40,000 march on La Paz

Protesters march in La Paz, Bolivia yesterday.

Thousands of vocal protesters are converging on La Paz, Bolivia. The La Paz protesters are wanting a piece of the lucrative oil industry. The protest is pitting the poor western half of indigenous Bolivians against the wealthier eastern half of the country:

Tens of thousands of farmers, teachers, miners and laborers marched on Bolivia’s legislature, paralyzing La Paz as they pressed demands for a constitutional assembly and nationalization of the country’s vast natural gas reserves.

The crowds, estimated at 40,000, are protesting as lawmakers gather for an emergency session to debate calls for a constitutional assembly to discuss regional autonomy.
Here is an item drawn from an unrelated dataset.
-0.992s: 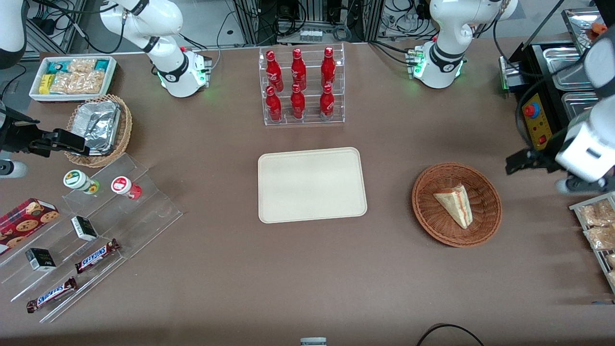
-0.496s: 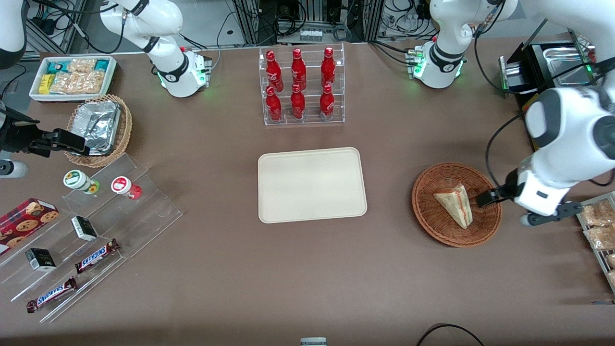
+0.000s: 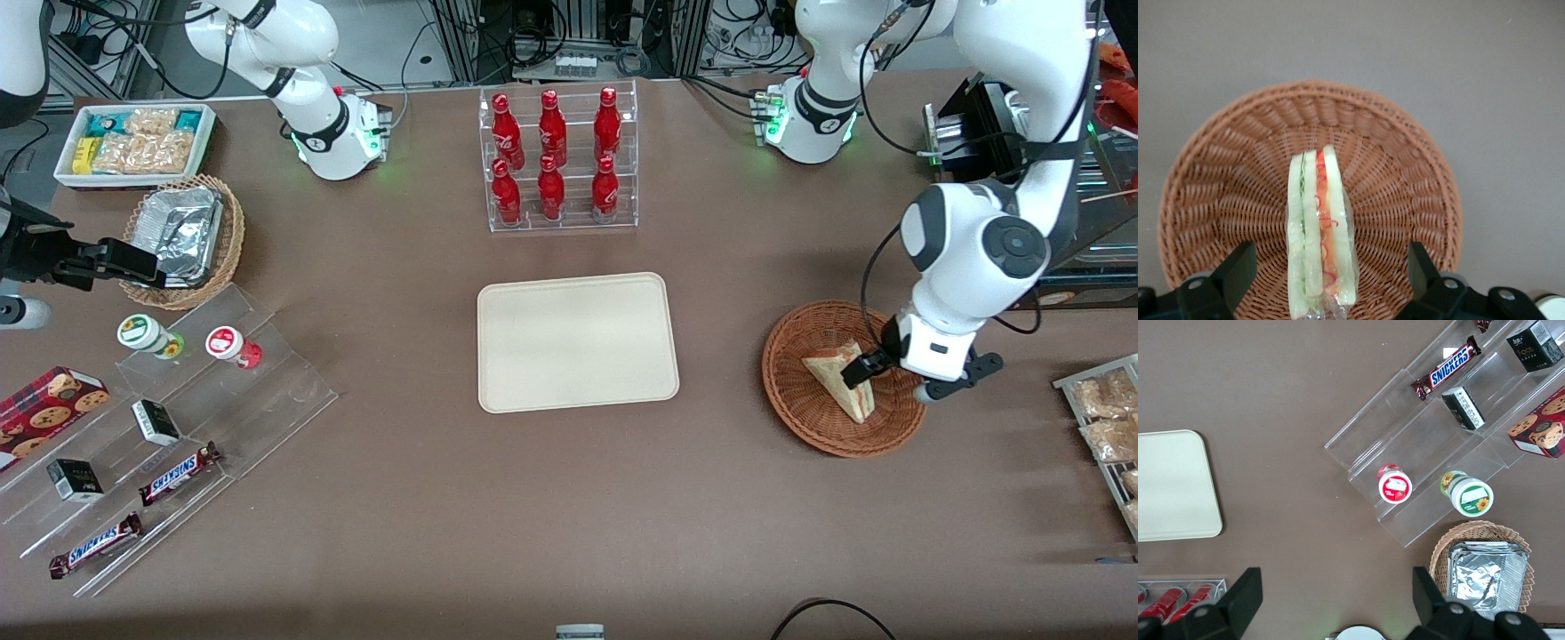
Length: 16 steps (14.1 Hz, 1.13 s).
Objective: Place sandwich from basket to tray
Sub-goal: 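Lower the left gripper and close it on the sandwich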
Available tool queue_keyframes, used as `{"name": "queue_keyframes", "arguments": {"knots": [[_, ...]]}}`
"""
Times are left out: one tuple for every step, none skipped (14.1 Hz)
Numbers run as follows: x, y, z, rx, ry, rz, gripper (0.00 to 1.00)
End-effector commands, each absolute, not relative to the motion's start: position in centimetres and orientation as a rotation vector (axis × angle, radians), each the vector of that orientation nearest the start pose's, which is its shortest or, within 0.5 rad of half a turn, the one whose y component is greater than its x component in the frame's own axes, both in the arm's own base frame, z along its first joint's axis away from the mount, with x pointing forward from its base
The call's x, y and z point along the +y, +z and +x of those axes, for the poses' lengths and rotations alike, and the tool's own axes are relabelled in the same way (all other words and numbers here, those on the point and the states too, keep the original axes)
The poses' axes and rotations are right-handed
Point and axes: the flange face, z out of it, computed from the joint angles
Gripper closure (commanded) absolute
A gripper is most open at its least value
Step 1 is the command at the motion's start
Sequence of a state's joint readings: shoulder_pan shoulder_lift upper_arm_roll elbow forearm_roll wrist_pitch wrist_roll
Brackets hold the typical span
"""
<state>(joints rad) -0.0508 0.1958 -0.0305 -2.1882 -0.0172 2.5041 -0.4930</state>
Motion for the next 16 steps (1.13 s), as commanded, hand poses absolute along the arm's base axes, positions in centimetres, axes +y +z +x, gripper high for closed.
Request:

The debate pits legislators from the right and centrist majority, many from eastern Bolivia, with a vocal and militant left-wing minority that can rely on street protesters for support.

The country’s split by class, region and race was exemplified when five people were injured Wednesday in the eastern city of Santa Cruz in clashes between a local youth organization and protesting Quechua and Aymara Indians.

The youth group — which in the past has been associated with right-wing extremist groups — is linked to business organizations seeking regional autonomy for Santa Cruz province, the wealthiest region of the country.

Members of the youth group hurled rocks and swung clubs at the indigenous protesters.

Disagreement over exploiting Bolivia’s gas reserves resulted in deadly riots that toppled president Gonzalo Sanchez de Lozada in October 2003. He was replaced by vice president Mesa, a popular historian and journalist with no political party to support him.

Bolivia’s eastern provinces, making up about half of the country and where the gas wealth is located, seek a regional autonomy that borders on secession.

The Andean half of the country, including La Paz and the home of impoverished Quechua and Aymara Indians, demands a cut in the gas wealth and is looking for a constitutional assembly to resolve the dispute.

Protest in La Paz, Bolivia.

The protest effectively shut down the airport for a few hours yesterday:

Thousands of farmers, teachers, miners and laborers massed Wednesday to march on Bolivia’s legislature demanding nationalization of the country’s huge natural gas reserves.

Protests Tuesday left one person injured and 12 under arrest.